Esophageal cancer - symptoms

Esophageal cancer is a disease characterized by the formation of tumor cells from the epithelial membrane. In the male, cancer is twice as common as in women. Among all the patients suffering from this disease, the bulk (about 80%) are people over sixty.

Causes of the disease

Esophageal cancer, the symptoms of which often do not cause anxiety in the first stages of the disease, arise for the following reasons:

Tumor of the esophagus - signs

In the initial stages, esophageal cancer is accompanied by:

As these symptoms appear gradually, they remain undetected for a long time.

The growth of the tumor provokes the appearance of more serious symptoms:

Diagnosis of cancer

The definition of esophageal cancer in the event of its symptoms and symptoms occurs in several ways:

  1. X-ray examination, which is one of the main methods of determining the tumor.

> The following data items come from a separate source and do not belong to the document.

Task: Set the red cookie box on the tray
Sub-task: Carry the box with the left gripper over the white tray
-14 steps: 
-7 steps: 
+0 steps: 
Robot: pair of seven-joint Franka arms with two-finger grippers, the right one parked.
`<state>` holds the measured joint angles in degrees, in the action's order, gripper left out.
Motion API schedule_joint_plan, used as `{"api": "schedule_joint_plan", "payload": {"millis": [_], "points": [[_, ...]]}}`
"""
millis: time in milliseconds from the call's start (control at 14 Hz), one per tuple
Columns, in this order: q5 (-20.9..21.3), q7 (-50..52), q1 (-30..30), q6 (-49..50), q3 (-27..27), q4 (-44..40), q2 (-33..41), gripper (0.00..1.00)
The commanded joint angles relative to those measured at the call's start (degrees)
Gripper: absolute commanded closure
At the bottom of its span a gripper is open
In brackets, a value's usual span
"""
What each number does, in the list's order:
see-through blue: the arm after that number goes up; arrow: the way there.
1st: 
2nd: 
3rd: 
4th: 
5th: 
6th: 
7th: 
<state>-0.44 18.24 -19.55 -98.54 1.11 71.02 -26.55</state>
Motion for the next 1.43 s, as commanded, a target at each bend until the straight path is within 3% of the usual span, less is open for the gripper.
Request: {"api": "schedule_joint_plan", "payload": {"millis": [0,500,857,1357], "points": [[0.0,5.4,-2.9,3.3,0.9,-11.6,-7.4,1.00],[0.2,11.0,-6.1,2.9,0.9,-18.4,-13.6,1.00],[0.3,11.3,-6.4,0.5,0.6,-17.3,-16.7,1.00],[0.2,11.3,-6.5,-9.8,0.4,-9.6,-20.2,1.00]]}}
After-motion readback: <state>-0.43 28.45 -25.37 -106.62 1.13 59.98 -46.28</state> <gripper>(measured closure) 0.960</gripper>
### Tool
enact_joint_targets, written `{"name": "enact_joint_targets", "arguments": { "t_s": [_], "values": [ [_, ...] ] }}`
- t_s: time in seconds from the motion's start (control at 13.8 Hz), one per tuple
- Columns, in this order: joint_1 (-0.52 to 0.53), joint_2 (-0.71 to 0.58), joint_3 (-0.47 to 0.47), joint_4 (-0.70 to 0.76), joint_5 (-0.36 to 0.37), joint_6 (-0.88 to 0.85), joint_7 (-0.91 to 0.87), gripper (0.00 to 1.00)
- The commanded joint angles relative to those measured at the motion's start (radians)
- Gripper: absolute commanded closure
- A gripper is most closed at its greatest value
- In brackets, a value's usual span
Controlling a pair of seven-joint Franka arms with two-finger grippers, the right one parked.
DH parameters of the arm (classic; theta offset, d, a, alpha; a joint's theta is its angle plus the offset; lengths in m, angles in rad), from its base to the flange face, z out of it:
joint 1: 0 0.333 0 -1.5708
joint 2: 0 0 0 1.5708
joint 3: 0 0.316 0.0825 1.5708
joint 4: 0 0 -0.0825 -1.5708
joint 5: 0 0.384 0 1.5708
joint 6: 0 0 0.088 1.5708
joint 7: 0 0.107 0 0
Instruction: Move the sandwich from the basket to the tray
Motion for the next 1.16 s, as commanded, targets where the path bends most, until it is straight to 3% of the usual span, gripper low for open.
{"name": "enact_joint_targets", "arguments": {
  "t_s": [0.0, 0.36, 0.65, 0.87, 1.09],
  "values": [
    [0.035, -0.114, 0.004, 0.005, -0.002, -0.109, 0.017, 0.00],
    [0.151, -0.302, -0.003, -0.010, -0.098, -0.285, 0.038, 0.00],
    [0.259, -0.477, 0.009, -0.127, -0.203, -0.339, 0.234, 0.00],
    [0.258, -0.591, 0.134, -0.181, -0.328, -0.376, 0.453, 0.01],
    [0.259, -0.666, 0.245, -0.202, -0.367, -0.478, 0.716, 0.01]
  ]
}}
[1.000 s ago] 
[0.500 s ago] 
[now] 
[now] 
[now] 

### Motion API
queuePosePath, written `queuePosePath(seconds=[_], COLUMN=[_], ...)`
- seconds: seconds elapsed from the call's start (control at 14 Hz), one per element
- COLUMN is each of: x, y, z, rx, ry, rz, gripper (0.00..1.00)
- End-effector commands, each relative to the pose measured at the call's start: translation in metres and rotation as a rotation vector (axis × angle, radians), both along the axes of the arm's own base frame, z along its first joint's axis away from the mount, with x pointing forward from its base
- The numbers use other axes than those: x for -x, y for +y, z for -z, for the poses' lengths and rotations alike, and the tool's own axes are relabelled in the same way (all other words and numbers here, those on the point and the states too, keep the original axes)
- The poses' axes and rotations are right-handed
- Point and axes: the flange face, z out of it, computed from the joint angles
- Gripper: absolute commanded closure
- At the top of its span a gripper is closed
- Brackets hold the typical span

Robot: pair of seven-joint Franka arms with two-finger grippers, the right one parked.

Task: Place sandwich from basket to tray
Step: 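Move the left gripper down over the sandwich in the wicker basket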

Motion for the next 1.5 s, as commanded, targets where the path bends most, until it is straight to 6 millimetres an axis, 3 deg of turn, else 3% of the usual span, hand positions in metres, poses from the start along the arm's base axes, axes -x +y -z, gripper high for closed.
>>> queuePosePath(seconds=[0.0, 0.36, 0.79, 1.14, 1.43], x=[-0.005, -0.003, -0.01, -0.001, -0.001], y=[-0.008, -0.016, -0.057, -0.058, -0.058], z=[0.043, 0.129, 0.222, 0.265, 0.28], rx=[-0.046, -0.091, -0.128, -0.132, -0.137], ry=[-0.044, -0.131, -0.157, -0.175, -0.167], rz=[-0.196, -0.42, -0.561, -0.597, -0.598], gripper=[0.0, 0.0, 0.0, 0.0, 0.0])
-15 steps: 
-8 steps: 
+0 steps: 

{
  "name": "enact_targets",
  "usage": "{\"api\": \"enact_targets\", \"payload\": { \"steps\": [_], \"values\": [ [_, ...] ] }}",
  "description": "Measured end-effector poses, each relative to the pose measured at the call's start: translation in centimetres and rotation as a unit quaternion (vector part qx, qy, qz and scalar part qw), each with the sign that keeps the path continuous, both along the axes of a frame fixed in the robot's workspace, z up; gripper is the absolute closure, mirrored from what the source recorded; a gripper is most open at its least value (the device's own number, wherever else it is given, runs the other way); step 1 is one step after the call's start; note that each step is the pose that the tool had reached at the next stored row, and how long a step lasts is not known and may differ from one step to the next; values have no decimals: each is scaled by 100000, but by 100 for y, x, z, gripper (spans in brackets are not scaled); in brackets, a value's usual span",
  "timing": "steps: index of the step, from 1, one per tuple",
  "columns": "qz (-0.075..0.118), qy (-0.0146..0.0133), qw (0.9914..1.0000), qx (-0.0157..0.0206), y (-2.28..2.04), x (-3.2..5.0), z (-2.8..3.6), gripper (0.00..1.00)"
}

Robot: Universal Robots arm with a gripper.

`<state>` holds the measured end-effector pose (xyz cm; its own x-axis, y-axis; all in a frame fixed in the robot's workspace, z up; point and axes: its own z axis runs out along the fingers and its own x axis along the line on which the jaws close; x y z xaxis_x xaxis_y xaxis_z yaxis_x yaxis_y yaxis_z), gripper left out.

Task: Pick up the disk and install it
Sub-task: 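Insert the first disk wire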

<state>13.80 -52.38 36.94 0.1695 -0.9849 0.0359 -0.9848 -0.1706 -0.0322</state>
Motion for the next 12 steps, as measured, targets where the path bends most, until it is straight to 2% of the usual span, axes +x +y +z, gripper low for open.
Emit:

This method allows you to assess the size of malignant formation, the degree of occlusion of the esophagus and the presence of contrast mass in the bronchi.
  2. If symptoms of esophageal cancer occur, they resort to another method of diagnosis - esophagoscopy. It allows you to study the surface of the mucosa, assess the narrowed area and the scale of the tumor. A specialist can take a piece of tissue for further research. If the doctor has detected a malignant formation at the initial stage, then with the help of the same laboratory installation, he can remove it.
  3. Examination by fibrobronchoscopy provides information on the germination of tumor formation in the bronchi and trachea.
  4. With the help of computer tomography, the doctor reveals the size and nature of deformation of the esophagus, determines the presence of germination on other organs.
  5. To exclude lesions of a metastatic nature in other important organs, ultrasound examination of organs located in the abdominal cavity is used.

Treatment of esophageal cancer

Surgical intervention is the main method of fighting this disease. However, its complexity consists in the fact that patients who are often depleted due to hunger and dysphagia, poorly tolerate removal of the esophagus and replacement of it with part of the large intestine or stomach.

The operation is performed in patients in the first and second stages of cancer. Because of the fact that with further development of the disease, swelling sprouts into the bronchi and other organs, surgical intervention can be difficult.

The patient, located in the third and fourth stages of the disease, creates a gastrostomy - a hole through which he receives food.

Now more and more often, radioactive irradiation of the esophagus is being used. In the latter stages, this procedure is performed to eliminate symptoms: pain relief and disposal of dysphagia.

Treatment of esophageal cancer gives a favorable prognosis only at stages 1 and 2, since in late terms patients often die from exhaustion.